WORK INSTRUCTION
Pictures stay out of the copy; output exactly the lines from the one containing "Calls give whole" through the end of the material.

MATERIAL SHOWN
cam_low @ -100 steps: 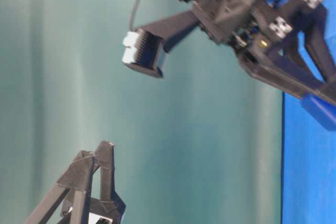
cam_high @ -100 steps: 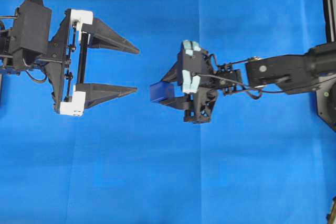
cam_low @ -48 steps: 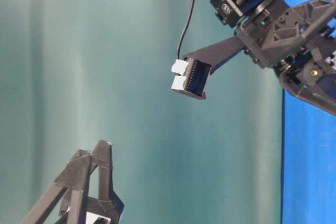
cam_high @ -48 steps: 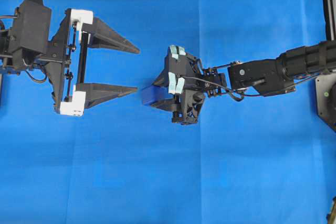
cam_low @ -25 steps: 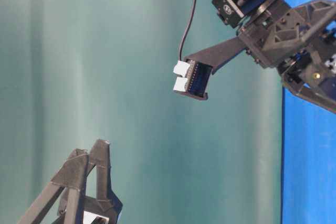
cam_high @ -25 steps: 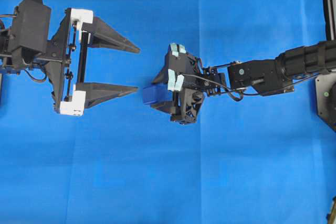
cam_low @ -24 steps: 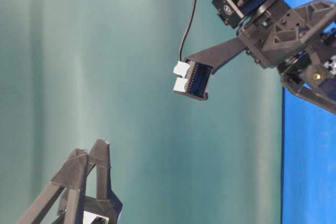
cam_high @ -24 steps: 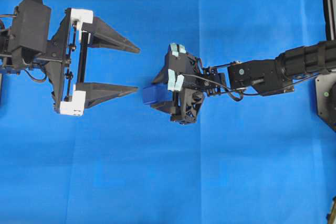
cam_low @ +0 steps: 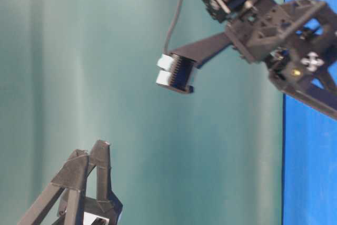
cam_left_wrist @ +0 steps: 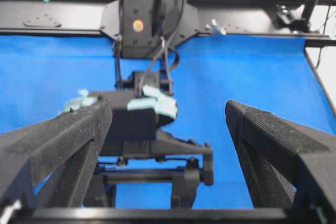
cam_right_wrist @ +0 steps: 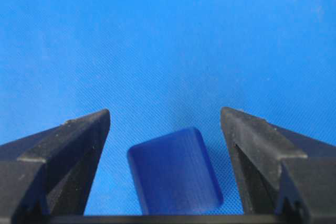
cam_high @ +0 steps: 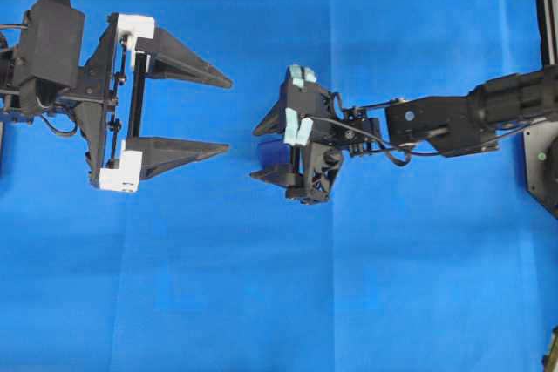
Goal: Handover the blue block to the right arm after grasping it with the left arm, then place it in the designated position.
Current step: 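Move the right gripper left and lower the cube to the table, then open the right gripper to release the cube and retract right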
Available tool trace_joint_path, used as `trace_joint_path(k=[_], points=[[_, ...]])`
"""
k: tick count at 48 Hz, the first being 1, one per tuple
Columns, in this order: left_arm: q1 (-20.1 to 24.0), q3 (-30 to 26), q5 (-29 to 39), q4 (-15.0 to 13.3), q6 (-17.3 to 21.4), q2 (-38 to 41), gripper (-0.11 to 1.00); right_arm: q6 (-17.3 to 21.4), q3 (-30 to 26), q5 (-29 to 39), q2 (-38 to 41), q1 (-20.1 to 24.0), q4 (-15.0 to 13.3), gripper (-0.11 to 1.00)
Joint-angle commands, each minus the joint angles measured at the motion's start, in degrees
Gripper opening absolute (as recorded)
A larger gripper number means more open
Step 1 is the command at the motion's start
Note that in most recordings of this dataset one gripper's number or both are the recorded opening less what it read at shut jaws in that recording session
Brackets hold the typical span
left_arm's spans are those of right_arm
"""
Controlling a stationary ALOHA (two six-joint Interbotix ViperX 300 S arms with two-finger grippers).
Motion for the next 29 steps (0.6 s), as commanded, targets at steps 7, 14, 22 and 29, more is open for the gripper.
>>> trace_joint_path(k=[7,14,22,29], points=[[0.09,-1.49,-0.35,0.09,0.18,-0.70,0.93,-0.18,1.05,4.66,-9.49,0.62,0.09,0.72],[0.09,-1.49,-0.44,0.09,0.18,-0.70,0.93,-0.35,2.11,8.96,-16.61,0.62,-0.09,0.72],[0.09,-1.49,-0.35,0.09,0.09,-0.79,0.93,-0.62,3.60,13.97,-24.87,0.70,-0.62,0.72],[0.09,-1.49,-0.35,0.09,0.09,-0.79,0.93,-0.62,4.57,18.02,-31.82,0.62,-1.14,0.72]])
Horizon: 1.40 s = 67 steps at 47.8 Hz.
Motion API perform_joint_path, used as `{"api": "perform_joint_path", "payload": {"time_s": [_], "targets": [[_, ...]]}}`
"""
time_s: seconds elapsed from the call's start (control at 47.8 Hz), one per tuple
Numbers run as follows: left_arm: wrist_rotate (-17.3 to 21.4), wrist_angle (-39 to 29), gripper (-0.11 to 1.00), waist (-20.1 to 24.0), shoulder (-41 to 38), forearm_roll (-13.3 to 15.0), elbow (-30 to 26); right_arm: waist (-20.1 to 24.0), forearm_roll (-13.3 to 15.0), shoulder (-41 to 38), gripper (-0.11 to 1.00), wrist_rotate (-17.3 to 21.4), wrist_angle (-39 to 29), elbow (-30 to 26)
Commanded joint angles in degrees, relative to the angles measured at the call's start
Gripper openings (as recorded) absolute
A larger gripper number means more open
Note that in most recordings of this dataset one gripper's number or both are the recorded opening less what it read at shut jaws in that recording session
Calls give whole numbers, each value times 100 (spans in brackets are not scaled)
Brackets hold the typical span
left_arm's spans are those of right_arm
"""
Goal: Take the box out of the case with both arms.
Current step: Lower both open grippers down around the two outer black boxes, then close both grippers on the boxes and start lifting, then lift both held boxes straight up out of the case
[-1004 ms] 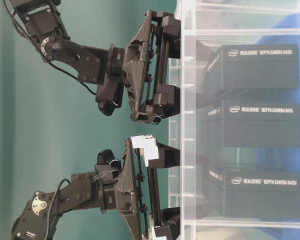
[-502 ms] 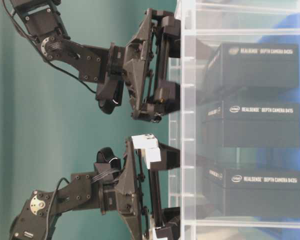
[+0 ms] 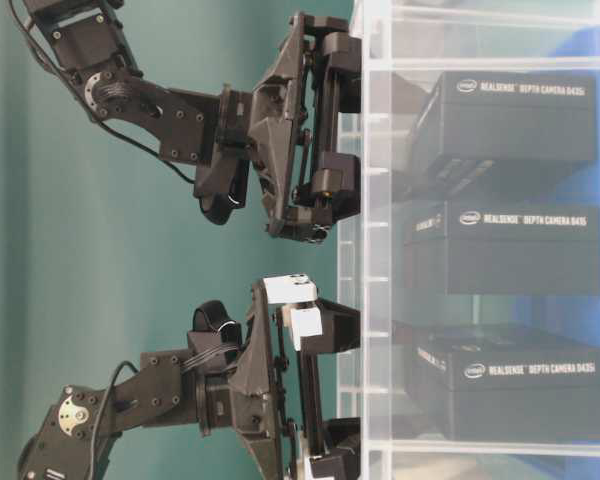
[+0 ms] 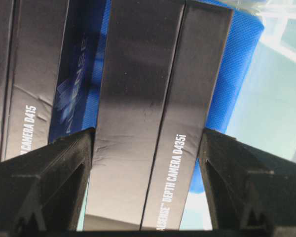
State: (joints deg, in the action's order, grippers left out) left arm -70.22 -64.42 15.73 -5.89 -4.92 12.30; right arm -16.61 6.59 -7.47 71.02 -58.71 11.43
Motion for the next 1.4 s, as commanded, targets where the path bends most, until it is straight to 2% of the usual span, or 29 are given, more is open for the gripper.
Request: {"api": "perform_joint_path", "payload": {"time_s": [0.0,0.46,0.69,0.941,1.38], "targets": [[18,-44,64,-35,132,0,70,9,9,105,67,18,-9,-18],[18,-123,64,-35,290,26,-35,9,9,229,67,53,-53,-176],[53,-255,64,-35,510,26,-325,9,114,475,67,220,-378,-431],[79,-659,64,-35,729,26,-826,9,308,668,67,211,-905,-1011],[220,-1960,64,-35,817,-35,-2294,114,791,844,67,114,-2127,-2355]]}}
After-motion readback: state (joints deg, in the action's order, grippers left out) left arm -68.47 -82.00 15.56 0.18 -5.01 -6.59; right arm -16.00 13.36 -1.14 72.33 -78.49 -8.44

TASK RESULT
Calls give whole numbers, each value times 100 (spans in brackets are not scaled)
Brackets hold the typical span
left_arm's spans are those of right_arm
"""
Goal: Take the box out of the case with both arms.
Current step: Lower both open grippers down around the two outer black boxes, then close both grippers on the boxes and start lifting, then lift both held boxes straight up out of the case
[-1004 ms] 
[-502 ms] 
[+0 ms] 
[+0 ms] 
State: (joints deg, in the action's order, grippers left out) left arm -70.22 -64.42 15.73 -5.89 -4.92 12.30; right arm -16.61 6.59 -7.47 71.02 -58.71 11.43
Motion for the next 1.4 s, as commanded, targets where the path bends most, until it is straight to 2% of the usual span, or 29 are given, more is open for the gripper.
Request: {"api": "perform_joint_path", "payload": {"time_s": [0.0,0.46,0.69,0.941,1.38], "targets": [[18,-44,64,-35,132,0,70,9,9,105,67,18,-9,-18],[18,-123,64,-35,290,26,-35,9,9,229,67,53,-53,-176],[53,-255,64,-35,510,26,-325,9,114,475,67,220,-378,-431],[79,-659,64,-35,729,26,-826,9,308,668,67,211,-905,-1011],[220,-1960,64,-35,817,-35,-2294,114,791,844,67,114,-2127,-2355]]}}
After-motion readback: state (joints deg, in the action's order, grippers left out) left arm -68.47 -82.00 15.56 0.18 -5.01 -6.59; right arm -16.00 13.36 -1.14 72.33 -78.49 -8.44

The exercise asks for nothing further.